Have words from OCR and need a list of close matches. Can live without the maxFrom. The sample code is brute force but hopefully it defines the requirement. Against of list of 600,000 this takes 2 seconds. FTSword.Word is a string.

Ideally "findd" would only give additional credit to a second d. And once it finds an i then f gets no credit. Brute force I can do that. I am looking to take that 2 seconds down. Will test and report any solution proposed.

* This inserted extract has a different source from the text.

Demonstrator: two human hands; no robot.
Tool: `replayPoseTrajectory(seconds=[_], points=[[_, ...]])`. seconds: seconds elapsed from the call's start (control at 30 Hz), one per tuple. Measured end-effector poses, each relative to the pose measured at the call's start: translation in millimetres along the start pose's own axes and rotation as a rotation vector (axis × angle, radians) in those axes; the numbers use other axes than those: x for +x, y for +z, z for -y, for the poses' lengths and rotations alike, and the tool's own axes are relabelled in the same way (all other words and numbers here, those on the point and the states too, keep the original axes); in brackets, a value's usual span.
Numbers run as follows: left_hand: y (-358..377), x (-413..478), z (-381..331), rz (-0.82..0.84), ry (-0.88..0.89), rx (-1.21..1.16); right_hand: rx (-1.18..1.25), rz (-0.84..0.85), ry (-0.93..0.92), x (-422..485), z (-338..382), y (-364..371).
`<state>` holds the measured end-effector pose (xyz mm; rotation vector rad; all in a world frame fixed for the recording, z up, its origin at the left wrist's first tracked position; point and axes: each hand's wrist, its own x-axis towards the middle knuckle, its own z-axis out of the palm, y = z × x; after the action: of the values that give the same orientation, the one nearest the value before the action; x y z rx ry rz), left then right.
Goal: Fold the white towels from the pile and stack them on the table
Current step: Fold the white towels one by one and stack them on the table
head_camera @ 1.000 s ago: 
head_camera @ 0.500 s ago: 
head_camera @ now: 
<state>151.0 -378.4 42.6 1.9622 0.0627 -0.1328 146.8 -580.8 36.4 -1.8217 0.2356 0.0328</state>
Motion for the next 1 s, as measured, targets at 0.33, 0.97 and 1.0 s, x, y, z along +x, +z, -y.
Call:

The question?? is. How to make it faster? (and smarter)

Thanks

            char[] find = new char[] { 'f', 'i', 'n', 'd' };
            char[] word;
            int maxFrom = 10;
            int minMatch = 3;
            int count;
            List<FTSword> matchWords = new List<FTSword>();
            foreach (FTSword ftsw in fTSwords)
            {
                if (ftsw.Word.Length < maxFrom)
                {
                    word = ftsw.Word.ToCharArray();
                    count = 0;
                    foreach (char fc in find)
                    {
                        foreach (char wc in word)
                        {
                            if (char.ToLower(wc) == char.ToLower(fc))
                            {
                                count++;
                                break;
                            }
                        }
                    }
                    if (count >= minMatch)
                    {
                        // Debug.WriteLine(count.ToString() + ftsw.Word);
                        matchWords.Add(ftsw);
                    }
                }
            }
            Debug.WriteLine(matchWords.Count.ToString());
paparazzo
  • 44,497
  • 23
  • 105
  • 176
  • 1
    You may find approaches here for precalculating data helpful in generating faster search results: http://stackoverflow.com/questions/10096744/puzzle-solving-finding-all-words-within-a-larger-word-in-php/10096985#10096985. Ideally you either reduce the number of operations per word as in this example, or you reduce the search space by indexing or partitioning out unnecessary words. – mellamokb Apr 18 '12 at 01:19
  • @mellamokb that link deals with internal matches but does not score partial. – paparazzo Apr 18 '12 at 02:08
  • @DBM Taking the 2 seconds down hopefully defines the question. Thanks. – paparazzo Apr 18 '12 at 02:24
  • since `string` implements `IEnumerable`, your innermost loop could be `foreach(char wc in ftsw.Word)`, eliminating your need for the `char[] word` use altogether. Also, note that `char.ToLower` goes through current-culture-based conversions. – devgeezer Apr 18 '12 at 07:19

2 Answers2

1

Your core algorithm currently is O(n^2) since you have two nested loops looking for matching characters. You can easily make that part O(n) by using a Dictionary that contains the character counts for each character in the find string:

string find = "find";
var findMap = new Dictionary<char, int>();
foreach (char c in find)
{
    if (findMap.ContainsKey(c))
    {
        findMap[c] = findMap[c] + 1;
    }
    else
        findMap.Add(c, 1);
}
//findMap is pre-generated once

string word = "pint";
int count = 0;

//runs for each word in list, now in O(n)
foreach(char c in word)
{
    int charCount;
    if(findMap.TryGetValue(c, out charCount))
    {
        if(charCount > 0)
        {
            charCount--;
            findMap[c] = charCount;
            count++;
        }
    }
}
BrokenGlass
  • 158,293
  • 28
  • 286
  • 335
  • Comparing O( ) on such a small 'n' is misleading / useless. Short of profiling there is no way to prove this is any faster than the approach in the question. It might be, or it might not be. – Ian Mercer Apr 18 '12 at 04:04
  • This cut the time in 1/2 and it accounts for multiple matches of the same character. What is misses case insensitive. Thanks! I was hoping for some LINQ magic in milliseconds but this will do. – paparazzo Apr 18 '12 at 14:15
1

You can remove the char.ToLower() on fc if you ensure it's lower-cased before you start.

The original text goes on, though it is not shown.